Выбрать главу

Тем не менее, приговор оказался весьма суров:

«за все учиненные злодеяния, бунтовщику и самозванцу Емельке Пугачеву, в силу прописанных божеских и гражданских законов, учинить смертную казнь, а именно: четвертовать, голову взоткнуть на кол, части тела разнести по четырем частям города и положить на колеса, а после на тех же местах сжечь.»

Другим обвиняемым были назначены различные по тяжести наказания сообразно степени их вины: от четвертования, отсечения головы и повешения до телесных наказаний, ссылки на каторгу и лишения чинов. Группа казаков, схвативших Пугачева и передавших его властям, «в силу высочайшего ее императорского величества милостивого манифеста» была помилована и от наказания освобождена.

После проверки приговора императрицей на последнем заседании 9 (20) января 1775 года приговор был подписан присутствовавшими судьями за исключением представителей Синода. Духовные лица, в целом поддержавшие приговор и назначение «жесточайшей казни», ходатайствовали освободить их от подписания сентенции. Они указывали на несовместимость подписания смертного приговора с их духовным статусом. Их просьбы были услышаны, текст приговора был дополнен пояснительной записью, и от подписания приговора они были освобождены.

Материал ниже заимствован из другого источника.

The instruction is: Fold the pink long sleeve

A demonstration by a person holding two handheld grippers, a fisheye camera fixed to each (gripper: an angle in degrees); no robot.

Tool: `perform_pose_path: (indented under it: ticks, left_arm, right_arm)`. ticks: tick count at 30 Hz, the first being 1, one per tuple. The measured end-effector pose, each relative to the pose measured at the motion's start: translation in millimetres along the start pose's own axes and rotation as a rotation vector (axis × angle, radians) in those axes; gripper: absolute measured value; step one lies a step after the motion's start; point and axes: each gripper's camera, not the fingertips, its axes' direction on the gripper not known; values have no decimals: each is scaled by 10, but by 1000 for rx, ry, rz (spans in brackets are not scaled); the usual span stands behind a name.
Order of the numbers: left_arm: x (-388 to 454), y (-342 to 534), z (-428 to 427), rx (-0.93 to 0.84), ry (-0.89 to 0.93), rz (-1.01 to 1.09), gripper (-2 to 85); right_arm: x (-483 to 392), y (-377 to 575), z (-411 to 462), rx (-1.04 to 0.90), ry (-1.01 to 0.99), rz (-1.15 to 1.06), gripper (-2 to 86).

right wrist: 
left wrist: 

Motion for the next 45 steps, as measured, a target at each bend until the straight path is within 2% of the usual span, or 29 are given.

На последнем заседании суда также были определены особенности исполнения приговора и правила оповещения населения о вынесенных наказаниях. В частности, приговор надлежало исполнить на следующий день, 10 (21) января, «пополуночи в 11 часов» в Москве на Болотной площади («болоте»). Генерал-губернатор и обер-полицмейстер Москвы получили указания обеспечить порядок и безопасность в месте совершения казней. Сенату предписывалось определить места для отправки заключенных в ссылку и известить об этом местные власти. При обнародовании приговор должен был сопровождаться «Описанием, собранным поныне из ведомостей разных городов, сколько самозванцем и бунтовщиком Емелькою Пугачёвым и его злодейскими сообщниками осквернено и разграблено Божиих храмов, а также побито дворянства, духовенства, мещанства и прочих званий людей, с показанием, кто именно и в которых местах».

Утро казни выдалось морозным. Но это не отпугнуло людей, желавших увидеть последние минуты жизни самого опасного злодея и изменника, «какого на сей день только видела русская земля». Вокруг эшафота на Болотной площади собралось множество зрителей. Будущий литератор и министр юстиции И. И. Дмитриев так вспоминал этот день: «Позади фронта все пространство Болота, или лучше сказать, низкой лощины, все кровли домов и лавок, на высотах с обеих сторон ее усеяны были людьми обоего пола и различного состояния. Любопытные зрители даже вспрыгивали на козлы и запятки карет и колясок. Вдруг все восколебалось и с шумом заговорило: «Везут! Везут!»

Пугачева доставили на площадь на «позорной колеснице» — санях, на которых был устроен выкрашенный черным помост со столбом. Прикованный к столбу Пугачев сидел на скамье, установленной на помосте, и держал в руках две свечи. Остальные преступники шли следом за повозкой. Как только Пугачева и Перфильева возвели на эшафот, судебный секретарь начал размеренно читать сентенцию, подчеркнуто останавливаясь на описании каждого злодеяния. По воспоминаниям очевидца казни, известного мемуариста А. Т. Болотова, внешний вид Пугачева и его поведение ничем не выдавали в нем преступную натуру: «Он стоял в длинном нагольном овчинном тулупе почти в онемении и сам вне себя и только что крестился и молился. Вид и образ его показался мне совсем не соответствующим таким деяниям, какие производил сей изверг. Он походил не столько на зверообразного какого-нибудь лютого разбойника, как на какого-либо маркитантишка [торговец или повар. — Прим. автора] или харчевника плюгавого».

Из записок Дмитриева известно о последних мгновениях жизни Пугачева: «По прочтении манифеста духовник сказал им [Пугачеву и Перфильеву. — Прим. автора] несколько слов, благословил их и пошел с эшафота. Читавший манифест последовал за ним. Тогда Пугачев сделал с крестным знамением несколько земных поклонов, обратясь к соборам, потом с уторопленным видом стал прощаться с народом; кланялся на все стороны, говоря прерывающимся голосом: «Прости, народ православный; отпусти мне, в чем я согрубил пред тобою; прости, народ православный!» — При сем слове экзекутор дал знак: палачи бросились раздевать его; сорвали белый бараний тулуп; стали раздирать рукава шелкового малинового полукафтанья».